SARATOGA SPRINGS – Kellyanne Conway spoke about the opioid crisis. Corey Price discussed immigration and customs enforcement policies. The balance of the near four-hour gathering in the shadow of the White House touched on everything from agriculture and cleaning up radioactive materials to issues faced by military families.
“It was an interesting mix,” says Tara Gaston, one of two Saratoga County supervisors representing Saratoga Springs. Last week, Gaston joined approximately 100 other officials from New York State and New Jersey in Washington D.C. at the invitation of the Office of Intergovernmental Affairs at the White House, who are charged with the responsibility of building relationships with state, county, local, and tribal officials.
Gaston visited the White House then assembled with her colleagues in Room 430 of the Eisenhower Executive Office building - located next to the West Wing – where the group spent the better part of four hours listening to, and in some cases discussing, issues that affect New York and New Jersey residents with a variety of White House departmental officials.
“They would come in and spend about 20 minutes each with us. Most of them gave a rundown of their policies. Not all of them took questions,” Gaston says. White House counselor Kellyanne Conway talked about the opioid crisis.
“She expressed a lot of concern about neonatal abstinence syndrome” – conditions that occur when a baby withdraws from drugs they were exposed to in the womb – “and about the opioid crisis, but she didn’t take any questions,” Gaston says.
“One of my concerns about that it is that we often deal with opioid addiction in terms of a legal issue - resulting in jail time and taking away children - as opposed to a public health issue. So, she didn’t speak about it as a public health issue as much as I would have liked,” Gaston says.
Opioid overdoses accounted for more than 42,000 deaths in 2016, more than any previous year on record. An estimated 40 percent of opioid overdose deaths involved a prescription opioid, according to the U.S. Department of Health and Human Services.

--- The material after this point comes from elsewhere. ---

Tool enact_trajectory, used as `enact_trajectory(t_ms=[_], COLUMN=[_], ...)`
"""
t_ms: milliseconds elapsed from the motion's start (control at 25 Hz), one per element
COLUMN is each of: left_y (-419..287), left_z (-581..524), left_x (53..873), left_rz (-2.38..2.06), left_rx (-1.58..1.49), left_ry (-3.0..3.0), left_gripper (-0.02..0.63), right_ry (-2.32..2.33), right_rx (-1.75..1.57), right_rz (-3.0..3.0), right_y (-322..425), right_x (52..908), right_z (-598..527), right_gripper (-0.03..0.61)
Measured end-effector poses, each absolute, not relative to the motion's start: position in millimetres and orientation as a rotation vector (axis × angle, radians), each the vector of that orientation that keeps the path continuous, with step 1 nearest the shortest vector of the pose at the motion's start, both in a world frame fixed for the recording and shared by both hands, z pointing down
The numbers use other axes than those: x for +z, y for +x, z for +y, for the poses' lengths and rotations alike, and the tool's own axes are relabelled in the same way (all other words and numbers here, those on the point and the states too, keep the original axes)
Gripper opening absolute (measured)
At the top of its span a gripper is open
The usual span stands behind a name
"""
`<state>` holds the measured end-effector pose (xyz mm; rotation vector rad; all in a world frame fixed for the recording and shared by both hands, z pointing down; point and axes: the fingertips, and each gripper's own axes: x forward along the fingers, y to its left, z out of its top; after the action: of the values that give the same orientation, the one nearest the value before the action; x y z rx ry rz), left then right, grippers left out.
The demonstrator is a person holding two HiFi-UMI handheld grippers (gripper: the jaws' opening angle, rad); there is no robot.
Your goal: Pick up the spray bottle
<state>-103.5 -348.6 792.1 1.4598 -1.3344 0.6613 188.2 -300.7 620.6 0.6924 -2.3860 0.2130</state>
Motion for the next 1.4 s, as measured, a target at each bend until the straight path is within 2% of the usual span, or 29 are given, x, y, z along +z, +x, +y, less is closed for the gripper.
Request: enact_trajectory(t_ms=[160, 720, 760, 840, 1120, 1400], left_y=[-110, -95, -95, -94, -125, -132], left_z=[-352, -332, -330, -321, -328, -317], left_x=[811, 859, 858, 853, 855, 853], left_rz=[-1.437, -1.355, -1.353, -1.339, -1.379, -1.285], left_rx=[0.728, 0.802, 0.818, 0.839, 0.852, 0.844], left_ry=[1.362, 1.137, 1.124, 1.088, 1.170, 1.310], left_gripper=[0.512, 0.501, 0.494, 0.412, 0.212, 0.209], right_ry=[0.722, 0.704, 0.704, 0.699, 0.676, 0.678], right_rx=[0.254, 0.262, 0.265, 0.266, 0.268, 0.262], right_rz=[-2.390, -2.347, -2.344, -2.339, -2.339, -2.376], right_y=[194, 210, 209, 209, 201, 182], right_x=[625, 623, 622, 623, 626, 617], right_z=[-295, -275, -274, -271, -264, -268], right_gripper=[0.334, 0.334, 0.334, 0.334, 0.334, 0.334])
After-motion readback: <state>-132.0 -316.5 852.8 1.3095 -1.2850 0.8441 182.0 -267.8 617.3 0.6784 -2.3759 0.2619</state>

“Another thing that was interesting is how Human Services have been pushing HIPAA exemptions to allow family members to know if another family member OD’d. I assume the purpose behind that is to know whether you need to have Narcan in your house, to encourage interventions and the like. But, it’s always a little concerning when you’re talking about HIPAA exemptions for adults. I understand why, but it’s a fine line between how you deal with the crisis and also how are we going to protect people’s privacy,” Gaston explained.
Corey Price, assistant director for enforcement at ICE talked about the president’s priorities. “One of those priorities is building more agreements with local law enforcement to issue detainers to hold individuals in custody on immigration issues, so they’re held until ICE interviews them and decides whether to take them into custody or not,” Gaston says. She explains: “Let’s say someone gets a DWI. Local law enforcement can release that individual or alternately contact ICE if there’s an immigration issue and ICE will issue a detainer and come and interview them and decide whether – instead of being released – they’re taken in to Federal Immigration custody. It’s a cooperation agreement between ICE and local law enforcement.
“One of my priorities was trying to communicate, just the uncertainty of the process. The policies keep changing and the administration throws out ideas – maybe they’ll follow them and maybe they won’t – but that leaves a lot of individuals in Saratoga Springs and in Saratoga County confused and frightened,” Gaston says.
Another big regional issue, particularly for those representing the rural areas of their respective states is agriculture in general, and dairy issues, and the ability via H-2A visas to get workers to their farms, specifically. The H-2A program allows U.S. employers or U.S. agents who meet specific regulatory requirements to bring foreign nationals to the United States to fill temporary agricultural jobs. “The Farm Bill, assuming it ever comes out of Congress, will also be a big one that affects our county and how it runs,” Gaston says. The current food and farm bill is set to expire Sept. 30.
“I asked a gentleman from the Domestic Policy Council about veteran families and military families. As a representative of an area with a military population with a lot of veterans as well as being the spouse of a disabled veteran myself, that’s something that concerns me a lot,” Gaston says. “Saratoga County does a lot of work for veterans, but a concern is essentially sustaining our outreach. If we can get funding to help expand the program we already have it would do a lot of good.
“Overall, there was a lot of information packed in there. I would like to see it more in a workshop format with more give-and-take, but the impression we were given is this won’t be the last one of these meetings, Gaston says, adding that there are many issues which have local ramifications, from immigration to law enforcement, to ensuring businesses come to Saratoga County and build into the community. “Some of these things being worked on with trade are really going to have an impact on what we can do as a county,” Gaston says.
“My job is to represent Saratoga County and that means putting our name and a face in front of all the people who can impact us,” the supervisor says. “I have a lot of political differences with the administration, but I do appreciate them reaching out to get (our) point of view. Now it’s a matter of what do they do with it."